Primeiras aulas foram em salas improvisadas e jovens que estudaram na escola hoje voltam como professores.

Quando centenas de famílias acamparam numa fazenda no interior de Francisco Beltrão, para tentar garantir um pedaço de chão, uma das primeiras ações foi garantir que as crianças continuassem os estudos. Era junho de 1996 e uma das casas da fazenda passou a ser utilizada como sala de aula improvisada. Assim nasceu a Escola Irmão Cirilo, que na última quinta-feira, 17, completou 25 anos de criação, com uma trajetória que se confunde com a história do Assentamento Missões.
“As famílias que vieram pra cá eram, em sua maioria, de filhos de agricultores vindos de várias comunidades rurais e muitos já tinham filhos também. Logo nas primeiras semanas, a gente já decidiu que era preciso que as crianças continuassem estudando, mesmo que fosse no acampamento”, conta Gelson Rosset, presidente da associação de moradores do Assentamento.
As cerca de 350 famílias que invadiram a fazenda —penhorada à União— se abrigaram em galpões de confinamento de gado. Uma casa de campo em frente ao lago foi escolhida para abrigar a escolinha. A diretora, Ivone Castoldi Griz, foi designada pela Secretaria de Educação para definir o início das aulas. “Fiquei um dia só organizando as séries, pois era preciso fazer um levantamento de quantas crianças tinham, a idade e de quais escolas vinham, pra fazer a transferência”, lembra.
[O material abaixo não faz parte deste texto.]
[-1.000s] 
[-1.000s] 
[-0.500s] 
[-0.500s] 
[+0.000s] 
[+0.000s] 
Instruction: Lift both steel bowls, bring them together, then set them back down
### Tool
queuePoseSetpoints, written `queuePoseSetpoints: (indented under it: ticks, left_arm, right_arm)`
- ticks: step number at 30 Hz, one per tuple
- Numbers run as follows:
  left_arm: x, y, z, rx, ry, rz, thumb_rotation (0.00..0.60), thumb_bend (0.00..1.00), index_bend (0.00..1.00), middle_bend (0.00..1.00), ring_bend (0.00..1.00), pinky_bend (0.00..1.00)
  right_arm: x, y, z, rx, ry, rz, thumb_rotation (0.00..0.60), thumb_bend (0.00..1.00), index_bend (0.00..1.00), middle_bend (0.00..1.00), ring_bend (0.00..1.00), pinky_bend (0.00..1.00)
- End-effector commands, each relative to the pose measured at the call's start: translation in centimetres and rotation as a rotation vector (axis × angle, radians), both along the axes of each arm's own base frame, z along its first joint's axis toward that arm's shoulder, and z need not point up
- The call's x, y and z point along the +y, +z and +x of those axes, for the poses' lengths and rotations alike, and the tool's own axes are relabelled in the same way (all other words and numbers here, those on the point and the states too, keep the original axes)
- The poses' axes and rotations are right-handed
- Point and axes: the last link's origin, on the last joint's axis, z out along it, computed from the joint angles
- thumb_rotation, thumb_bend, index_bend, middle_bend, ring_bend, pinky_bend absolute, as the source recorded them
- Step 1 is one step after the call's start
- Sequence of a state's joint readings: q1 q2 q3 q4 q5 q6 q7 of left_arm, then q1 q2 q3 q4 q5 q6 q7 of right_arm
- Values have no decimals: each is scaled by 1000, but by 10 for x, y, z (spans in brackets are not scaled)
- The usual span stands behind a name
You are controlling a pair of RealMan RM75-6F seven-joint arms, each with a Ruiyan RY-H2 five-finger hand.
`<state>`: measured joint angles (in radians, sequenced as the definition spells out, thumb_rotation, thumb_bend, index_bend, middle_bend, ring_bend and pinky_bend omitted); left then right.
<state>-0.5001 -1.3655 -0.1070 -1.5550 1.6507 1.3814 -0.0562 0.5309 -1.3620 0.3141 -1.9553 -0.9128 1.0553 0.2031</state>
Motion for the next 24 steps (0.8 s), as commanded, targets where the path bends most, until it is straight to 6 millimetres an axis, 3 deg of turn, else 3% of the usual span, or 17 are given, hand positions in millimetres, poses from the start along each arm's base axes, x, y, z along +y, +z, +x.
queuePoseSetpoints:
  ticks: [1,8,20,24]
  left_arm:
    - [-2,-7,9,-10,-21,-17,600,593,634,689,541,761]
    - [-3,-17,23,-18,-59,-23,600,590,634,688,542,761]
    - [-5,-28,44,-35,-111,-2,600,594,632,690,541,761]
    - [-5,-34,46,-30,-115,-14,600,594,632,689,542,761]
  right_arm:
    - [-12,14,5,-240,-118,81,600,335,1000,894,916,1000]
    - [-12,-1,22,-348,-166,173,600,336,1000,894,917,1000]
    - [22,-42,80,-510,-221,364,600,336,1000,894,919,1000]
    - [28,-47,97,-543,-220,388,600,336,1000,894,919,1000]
O início foi improvisado: a retirada de uma parede entre os quartos da casa criou a primeira sala de aula e outros cômodos do imóvel também eram usados para as aulas e como refeitório. Professoras de outras escolas do campo passaram a ser chamadas para lecionar no acampamento e materiais eram levantados entre os moradores ou enviados pela Prefeitura. Com o tempo, a escola se formalizou e o número de alunos cresceu. Isso porque outras escolas de comunidades próximas eram fechadas e os estudantes encaminhados para o Assentamento, além da ampliação do ensino para até a antiga 8ª série.
Outras casas da comunidade passaram a ser ocupadas para as aulas e teve época em que a escola dividia espaço com a igreja. Para pressionar o município a construir novas salas, pais, alunos e professores fizeram um dia de aula em frente à Prefeitura. Em 2003, veio a nova estrutura, de alvenaria, utilizada até hoje. A escolha do nome da escola não foi difícil. Irmão Cirilo tinha uma relação próxima com a comunidade de assentados e a homenagem ao religioso foi feita ainda em vida. Hoje, a escola atende cerca de 110 alunos de 14 comunidades rurais e a Irmão Cirilo funciona na mesma estrutura do Colégio Paulo Freire, criado quando o Estado assumiu as séries finais.
Formação
Daniela Lorensetti chegou no acampamento com 4 anos e suas primeiras aulas foram na antiga casa improvisada. Hoje ela é educadora na escola que a formou. “Fiz todas as séries iniciais aqui, depois o ensino médio e a faculdade de Pedagogia na cidade, mas acabei voltando, porque aqui temos uma relação diferente com a escola e a comunidade”, diz. Além dela, outras quatro ex-alunas lecionam na Irmão Cirilo. A jovem Adriele Osowski trabalha como auxiliar de serviços gerais na escola e lembra com carinho de quando aprendeu a ler e escrever: “como não tinha carteira pra todo mundo, alguns alunos apoiavam os materiais nuns banquinhos que o pessoal daqui mesmo construiu e sentava no chão pra fazer as atividades”. Um dos diferenciais da escola, aliás, tem sido a participação dos pais nas ações e na vida escolar dos filhos.
Resgate
Do acampamento improvisado nasceu o assentamento, dando terra a 135 famílias e que hoje é uma referência em agricultura familiar e produção leiteira. Assim como a escola, os moradores também se estruturaram, mas passados 25 anos desde sua criação, a Irmão Cirilo agora quer se voltar mais para o contexto da comunidade que a fundou. “Estamos iniciando um processo de resgate daquela escola nascida em meio ao acampamento. Os alunos são fruto daqui, da terra, e precisam de um currículo que tenha esse enfoque do campo”, comenta Juliana Rodrigues, uma das coordenadoras pedagógicas.
Para isso, a escola está investindo em formação dos professores, reestruturando o projeto político-pedagógico e passou a ser denominada como escola do campo. Uma das iniciativas que a equipe quer resgatar é a criação da horta pelos alunos. “Esse processo é algo que vai sendo construído aos poucos, demora anos e envolve toda a comunidade escolar”, pondera Juliana.